◆ **Activity**
When the word "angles" shows up in a line of the data below, copy that whole line.

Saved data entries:
****************************************
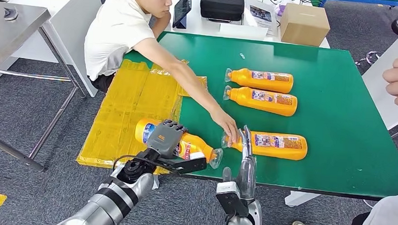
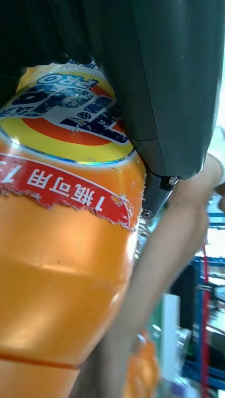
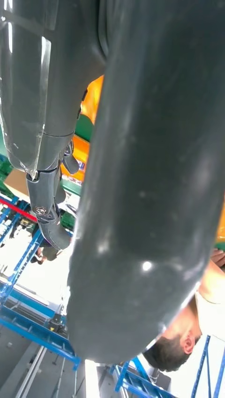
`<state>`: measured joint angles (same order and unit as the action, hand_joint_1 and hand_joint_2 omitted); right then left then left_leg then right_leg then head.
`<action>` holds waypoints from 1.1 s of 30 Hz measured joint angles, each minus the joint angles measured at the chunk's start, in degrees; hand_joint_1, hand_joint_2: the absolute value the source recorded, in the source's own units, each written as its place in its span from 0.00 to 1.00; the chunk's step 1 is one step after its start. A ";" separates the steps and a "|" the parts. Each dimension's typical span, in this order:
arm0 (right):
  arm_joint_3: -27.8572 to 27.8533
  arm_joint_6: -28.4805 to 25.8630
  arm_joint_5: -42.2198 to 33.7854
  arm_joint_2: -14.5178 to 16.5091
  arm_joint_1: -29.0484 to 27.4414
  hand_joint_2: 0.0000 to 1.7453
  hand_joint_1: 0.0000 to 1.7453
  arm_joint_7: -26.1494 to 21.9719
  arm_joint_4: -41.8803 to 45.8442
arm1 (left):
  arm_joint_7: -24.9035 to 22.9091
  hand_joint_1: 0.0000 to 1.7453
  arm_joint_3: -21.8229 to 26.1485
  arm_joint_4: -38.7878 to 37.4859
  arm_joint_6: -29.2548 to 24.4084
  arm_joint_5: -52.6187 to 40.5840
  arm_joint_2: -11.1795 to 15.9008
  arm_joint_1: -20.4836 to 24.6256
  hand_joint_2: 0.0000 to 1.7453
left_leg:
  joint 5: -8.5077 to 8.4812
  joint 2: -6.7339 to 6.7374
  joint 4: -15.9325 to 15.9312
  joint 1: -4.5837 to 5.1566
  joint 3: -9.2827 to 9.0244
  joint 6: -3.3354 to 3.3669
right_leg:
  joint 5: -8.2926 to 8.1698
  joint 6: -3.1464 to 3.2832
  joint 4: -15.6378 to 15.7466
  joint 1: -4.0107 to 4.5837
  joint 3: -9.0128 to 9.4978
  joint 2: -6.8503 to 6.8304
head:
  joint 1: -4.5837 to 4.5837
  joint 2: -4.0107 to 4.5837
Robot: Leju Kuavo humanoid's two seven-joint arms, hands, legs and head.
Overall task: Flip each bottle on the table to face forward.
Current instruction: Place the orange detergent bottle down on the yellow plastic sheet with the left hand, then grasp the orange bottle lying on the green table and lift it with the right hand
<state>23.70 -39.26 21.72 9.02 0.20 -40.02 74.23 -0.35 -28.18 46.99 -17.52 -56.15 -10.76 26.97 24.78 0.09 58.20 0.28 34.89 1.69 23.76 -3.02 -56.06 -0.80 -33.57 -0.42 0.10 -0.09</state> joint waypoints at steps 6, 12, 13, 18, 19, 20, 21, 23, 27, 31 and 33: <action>0.08 1.43 -0.87 -0.08 0.13 0.00 0.00 0.00 -0.29 | -1.56 0.97 0.16 -5.93 2.54 3.53 -0.94 3.93 1.00 | 0.00 0.00 0.00 0.00 0.01 0.00 | 0.00 0.00 -0.02 0.00 0.00 0.00 | 0.00 0.00; 0.03 2.63 -2.42 -0.08 0.23 0.00 0.00 0.00 -0.66 | -0.49 0.90 2.39 -10.45 2.62 8.90 -1.34 6.37 1.00 | 0.00 0.00 0.00 0.00 0.03 0.00 | 0.00 0.00 -0.02 0.00 -0.02 0.00 | 0.01 0.00; 0.03 2.71 -2.59 -0.08 0.25 0.00 0.00 0.00 -0.69 | -0.25 0.90 2.79 -10.98 2.54 9.36 -1.35 6.66 1.00 | 0.00 0.00 0.00 0.00 0.03 0.00 | 0.00 0.00 -0.02 0.00 -0.02 0.00 | 0.01 0.00; 0.03 2.89 -2.89 -0.08 0.42 0.00 0.00 0.00 -0.89 | 0.16 0.99 3.85 -12.77 2.29 9.97 -1.42 7.66 1.00 | 0.00 0.00 0.00 0.00 0.03 0.00 | 0.00 0.00 -0.02 0.00 -0.02 0.00 | 0.01 0.00; 0.03 2.91 -2.93 -0.08 0.50 0.00 0.00 0.00 -0.95 | 0.17 1.00 3.91 -13.04 2.21 9.98 -1.45 7.81 1.00 | 0.00 0.00 0.00 0.00 0.03 0.00 | 0.00 0.00 -0.02 0.00 -0.02 0.00 | 0.01 0.00; 0.03 2.95 -2.98 -0.08 0.57 0.00 0.00 0.00 -1.01 | 0.09 1.00 3.96 -13.30 2.10 9.98 -1.48 7.97 1.00 | 0.00 0.00 0.00 0.00 0.03 0.00 | 0.00 0.00 -0.03 0.00 -0.02 0.00 | 0.01 0.00; 0.03 3.01 -3.04 -0.08 0.62 0.00 0.00 0.00 -1.07 | -0.07 0.99 4.02 -13.59 1.99 10.01 -1.49 8.14 1.00 | 0.00 0.00 0.00 0.00 0.03 0.00 | 0.00 0.00 -0.03 0.00 -0.01 0.00 | 0.01 0.00; 0.02 3.16 -3.09 -0.08 0.66 0.00 0.00 0.00 -1.23 | -0.39 0.80 4.23 -14.11 1.94 10.26 -1.49 8.43 1.00 | 0.00 0.00 0.00 0.00 0.03 0.00 | 0.00 0.00 -0.03 0.00 -0.01 0.00 | 0.01 0.00; -0.07 3.79 -3.09 -0.10 0.80 0.00 0.00 0.00 -1.70 | 1.07 0.17 5.17 -15.19 3.29 13.23 -1.48 9.16 1.00 | 0.00 -0.02 0.00 0.00 0.00 0.00 | 0.00 0.00 -0.03 0.00 0.01 -0.01 | -0.01 0.00; -0.09 4.58 -4.31 -0.15 1.03 0.00 0.00 0.00 -2.02 | 2.88 0.09 6.40 -16.30 5.20 16.76 -1.49 9.77 1.00 | -0.01 -0.08 0.00 0.00 -0.03 0.00 | 0.02 0.01 -0.04 0.00 0.06 -0.06 | 0.01 0.00; -0.11 4.89 -4.82 -0.15 1.16 0.00 0.00 0.00 -2.10 | 3.22 0.03 6.66 -16.79 5.71 17.22 -1.50 9.99 1.00 | -0.02 -0.07 0.00 0.00 -0.05 -0.02 | 0.01 0.01 -0.04 0.00 0.08 -0.05 | 0.01 0.00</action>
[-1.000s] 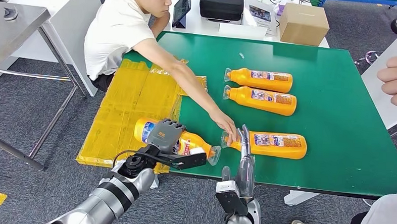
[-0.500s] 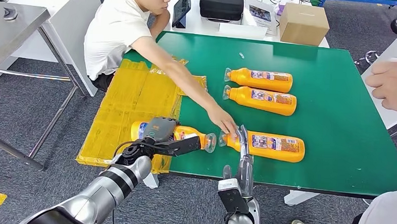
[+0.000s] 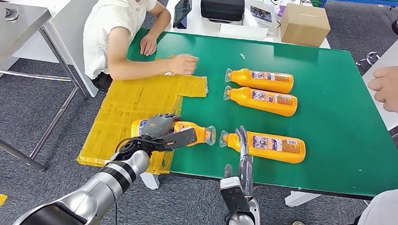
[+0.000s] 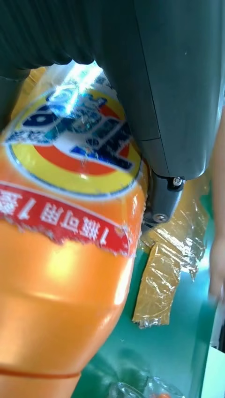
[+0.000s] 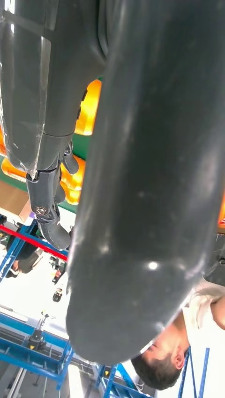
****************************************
◆ **Response to this exercise**
`<state>`: measured joint angles (same order and unit as the action, hand_joint_1 and hand_joint_2 omitted); right then left then left_leg then right_leg then head.
`<action>` holds waypoints from 1.1 s of 30 Hz measured joint angles, each minus the joint angles measured at the chunk's start, in degrees; hand_joint_1, hand_joint_2: the absolute value the source recorded, in the source's own units, each written as its place in its span from 0.00 to 1.00; the chunk's step 1 is one step after its start. A ";" separates the steps and a "|" the parts. Each dimension's typical span, in this order:

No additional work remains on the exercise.